Campus News

2013 Distinguished Research Professors

Butchart
Ron Butchart

The title Distinguished Research Professor will be bestowed upon faculty who are internationally recognized for their original contributions to knowledge and whose work promises to foster continued creativity in their discipline.

Ron Butchart

Professor and Head of Elementary and Social Studies Education

Ron Butchart is recognized nationally and internationally for his body of work on freedmen’s teachers in the South after the Civil War and on the history of black education in the U.S. His Freedmen’s Teacher Project, a database with extensive biographical and prosopographic information on more than 11,600 individual teachers of the freed people between 1862 and 1876, is one of the largest individually constructed social history digital databases currently available. This data combined with Butchart’s critical analysis has provided historians with a much clearer picture of the freed people’s teachers, one that necessitates a revision of many previously held beliefs about the education of freed African-Americans, the origins of Southern schooling and the history of race and American education. His most recent publication is Schooling the Freed People: Teaching, Learning and the Struggle for African American Freedom, 1861-1876, published in 2010 by the University of North Carolina Press.

Susan Fagan

Albert W. Jowdy Professor and Associate Department Head of Clinical and Administrative Pharmacy

Susan Fagan is an outstanding leader in basic stroke research and an expert in stroke therapeutics. She was one of the investigators in a landmark clinical trial that led to the widespread use of the drug Activase as an acute treatment for embolic stroke. She is recognized by other scientists and clinicians as one of the few Americans and international leaders who continues to translate novel basic research into new treatment strategies for acute stroke.

Along with her group of collaborators, she is on the cusp of establishing vascular protection as a tactic to improve the devastating morbidity and mortality associated with stroke, which affects more than 800,000 individuals annually in the U.S. alone. In addition to the development of novel treatments, Fagan is currently exploring new therapeutic targets in the brain blood vessels to enhance recovery and improve outcomes for stroke patients.

John Stickney

Professor of Chemistry

John Stickney has received worldwide recognition for his contributions to the field of electrochemistry.
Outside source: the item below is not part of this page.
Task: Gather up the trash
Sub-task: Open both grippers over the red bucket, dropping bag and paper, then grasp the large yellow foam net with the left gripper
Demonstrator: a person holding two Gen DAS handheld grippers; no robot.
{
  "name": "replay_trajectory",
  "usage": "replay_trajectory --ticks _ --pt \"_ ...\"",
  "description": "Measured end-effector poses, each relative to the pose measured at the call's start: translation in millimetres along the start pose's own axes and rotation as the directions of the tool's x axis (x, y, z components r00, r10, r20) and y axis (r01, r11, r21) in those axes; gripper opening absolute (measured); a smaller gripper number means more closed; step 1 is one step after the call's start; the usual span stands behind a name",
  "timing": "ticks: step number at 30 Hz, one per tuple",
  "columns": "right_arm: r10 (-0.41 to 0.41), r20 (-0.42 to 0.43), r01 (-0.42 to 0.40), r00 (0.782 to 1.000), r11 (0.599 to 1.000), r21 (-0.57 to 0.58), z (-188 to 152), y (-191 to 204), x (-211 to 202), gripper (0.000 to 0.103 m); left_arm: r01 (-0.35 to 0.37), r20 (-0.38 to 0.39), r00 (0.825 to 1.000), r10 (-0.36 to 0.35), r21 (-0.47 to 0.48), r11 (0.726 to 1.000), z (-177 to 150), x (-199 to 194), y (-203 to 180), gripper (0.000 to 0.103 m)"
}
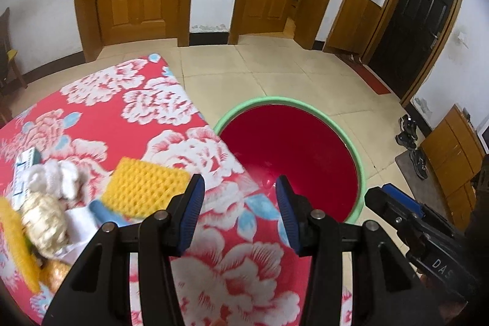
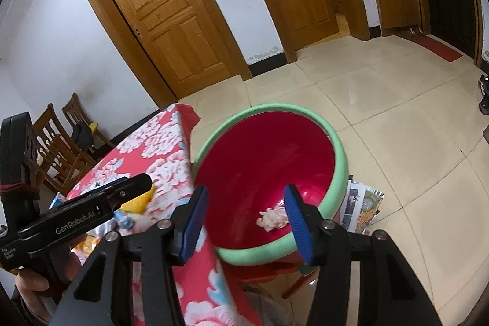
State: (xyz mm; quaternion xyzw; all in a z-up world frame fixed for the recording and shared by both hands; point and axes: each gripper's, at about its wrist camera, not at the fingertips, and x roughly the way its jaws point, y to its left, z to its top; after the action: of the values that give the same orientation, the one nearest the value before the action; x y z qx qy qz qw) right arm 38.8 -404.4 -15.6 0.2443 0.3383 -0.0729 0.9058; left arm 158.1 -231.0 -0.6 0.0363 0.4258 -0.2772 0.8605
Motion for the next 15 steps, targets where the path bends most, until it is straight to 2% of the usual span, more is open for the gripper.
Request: replay_trajectory --ticks 15 --pt "0.066 -0.026 -0.067 0.998 0.996 -0.050 -12 44 -10 0.056 -0.073 0.045 0.996 0.078 -0.086 0.994 -24 -58 48 0.048"
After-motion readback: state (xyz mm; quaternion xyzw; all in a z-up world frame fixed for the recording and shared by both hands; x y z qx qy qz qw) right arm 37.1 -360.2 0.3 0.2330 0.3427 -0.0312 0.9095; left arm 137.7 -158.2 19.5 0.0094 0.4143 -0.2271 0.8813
He singlehandedly invented a method of producing extraordinarily thin semiconductors created one atomic layer at a time through a process he called electrochemical atomic layer epitaxy, or EC-ALE. He patented this approach and founded a company to market equipment for making materials by this process. The materials produced by EC-ALE are of a quality previously unmatched through traditional methods of electrodeposition, and they have great potential in a number of technological applications, including solar energy conversion, as specialty sensors and for catalysis, the process of accelerating a chemical reaction by a catalyst.

More recently, Stickney has been investigating how to electrodeposit the semiconductor germanium. Germanium is, in many respects, superior to silicon, which is presently used by industries to manufacture microprocessor chips and transistors.